# Pike to charge extra for drivers without E-Zpass



## kwflatbed (Dec 29, 2004)

Pike to charge extra for drivers without E-Zpass

A new electronic tolling system is set to add surcharges for Massachusetts Turnpike drivers who don't have an E-ZPass.

State turnpike to charge extra for drivers without E-Zpass


----------



## pahapoika (Nov 5, 2006)

There will always be people from out of state and guys like me that use the pike maybe a dozen times a year ?

Just government inventing new ways to separate you from your cash


----------



## Kilvinsky (Jan 15, 2007)

Personally, I cannot stand the thought of the Commonwealth having access to my bank account. We all recall the poor slob who was charged over 400 for, what was it, 3 trips over the Tobin bridge? MassDot especially is run by morons who wouldn't be able to pass the entrance exam to the Fernald School.
I use the Pike every day that I work a detail, which is frequent. I'm happy to pay the $1.25 (well, I was happier when that money was used exclusively for the Pike) and prefer to pay cash. Sure, being stuck behind someone who says, "Oh, I have to PAY? Ok, let me see if I can find that....." but honestly, shit happens. I'm more terrified of the assholes who blow through the EZ Pass lanes and nearly kill me as I pull away from the toll booth.
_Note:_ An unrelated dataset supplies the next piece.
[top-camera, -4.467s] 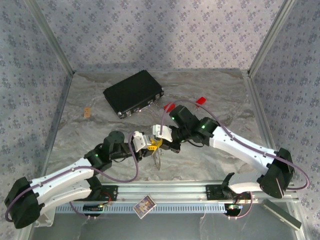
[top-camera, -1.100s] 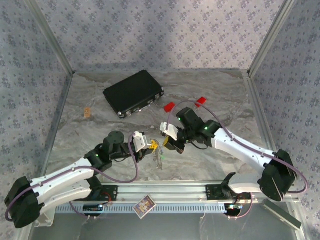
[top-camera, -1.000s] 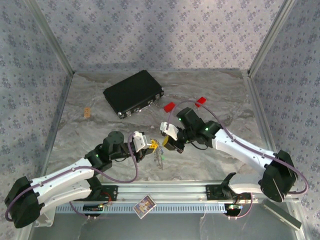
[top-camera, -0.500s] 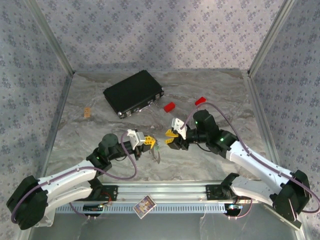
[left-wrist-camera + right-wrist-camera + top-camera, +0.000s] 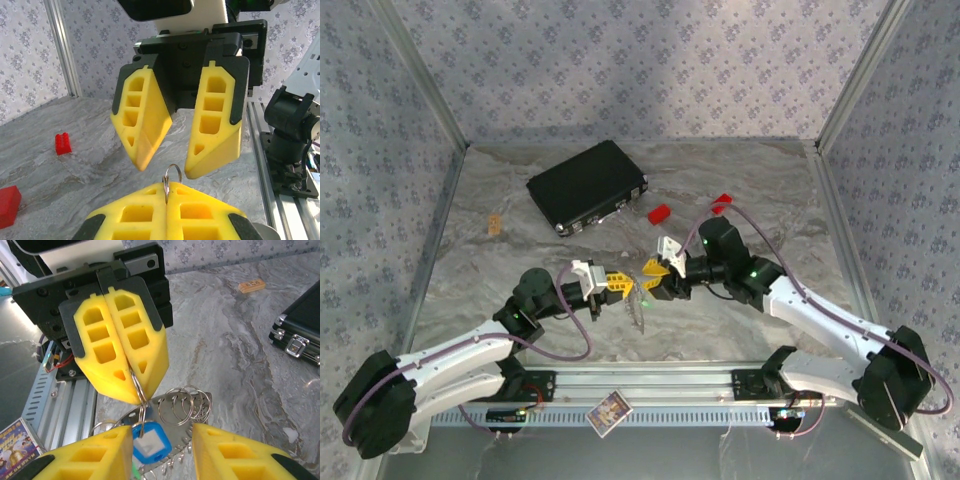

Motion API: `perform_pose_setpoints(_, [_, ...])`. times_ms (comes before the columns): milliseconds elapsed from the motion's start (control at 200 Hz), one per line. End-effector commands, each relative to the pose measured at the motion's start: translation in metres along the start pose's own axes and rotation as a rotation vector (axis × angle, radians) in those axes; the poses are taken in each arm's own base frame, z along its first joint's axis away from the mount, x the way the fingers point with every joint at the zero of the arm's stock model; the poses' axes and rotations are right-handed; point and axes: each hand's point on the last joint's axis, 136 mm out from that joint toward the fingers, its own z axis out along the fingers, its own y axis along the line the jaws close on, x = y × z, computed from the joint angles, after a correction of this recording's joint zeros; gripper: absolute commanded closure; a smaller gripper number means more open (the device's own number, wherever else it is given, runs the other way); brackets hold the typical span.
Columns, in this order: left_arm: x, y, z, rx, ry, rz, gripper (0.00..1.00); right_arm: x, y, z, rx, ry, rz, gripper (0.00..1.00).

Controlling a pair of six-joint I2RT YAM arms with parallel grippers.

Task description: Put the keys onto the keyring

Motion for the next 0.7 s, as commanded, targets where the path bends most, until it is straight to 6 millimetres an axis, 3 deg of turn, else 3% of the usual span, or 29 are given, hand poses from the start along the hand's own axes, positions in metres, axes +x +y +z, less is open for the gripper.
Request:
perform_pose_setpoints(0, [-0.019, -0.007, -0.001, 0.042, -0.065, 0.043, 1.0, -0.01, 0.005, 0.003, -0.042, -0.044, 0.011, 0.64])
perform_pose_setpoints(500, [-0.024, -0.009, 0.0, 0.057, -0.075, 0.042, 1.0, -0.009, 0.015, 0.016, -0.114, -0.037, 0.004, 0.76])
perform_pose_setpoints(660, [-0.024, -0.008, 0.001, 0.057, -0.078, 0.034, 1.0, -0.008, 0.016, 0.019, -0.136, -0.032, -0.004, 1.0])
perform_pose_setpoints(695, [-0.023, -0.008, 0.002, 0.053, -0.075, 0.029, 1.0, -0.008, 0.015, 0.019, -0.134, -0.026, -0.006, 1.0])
FINE ME for not allowing you access to my PERSONAL ACCOUNT!?!?!? REALLY?
I used to be a naïve idiot who had faith in my state government, knowing that everyone makes mistakes. Now I feel this government IS a mistake and many hard working people are the ones being screwed. Pahapoika, I could not agree more. Soon as I get a transponder, I think I'll file for bankruptcy.


----------



## Goose (Dec 1, 2004)

Kilvinsky said:


> Personally, I cannot stand the thought of the Commonwealth having access to my bank account. We all recall the poor slob who was charged over 400 for, what was it, 3 trips over the Tobin bridge? MassDot especially is run by morons who wouldn't be able to pass the entrance exam to the Fernald School.
> I use the Pike every day that I work a detail, which is frequent. I'm happy to pay the $1.25 (well, I was happier when that money was used exclusively for the Pike) and prefer to pay cash. Sure, being stuck behind someone who says, "Oh, I have to PAY? Ok, let me see if I can find that....." but honestly, shit happens. I'm more terrified of the assholes who blow through the EZ Pass lanes and nearly kill me as I pull away from the toll booth.
> 
> FINE ME for not allowing you access to my PERSONAL ACCOUNT!?!?!? REALLY?
> I used to be a naïve idiot who had faith in my state government, knowing that everyone makes mistakes. Now I feel this government IS a mistake and many hard working people are the ones being screwed. Pahapoika, I could not agree more. Soon as I get a transponder, I think I'll file for bankruptcy.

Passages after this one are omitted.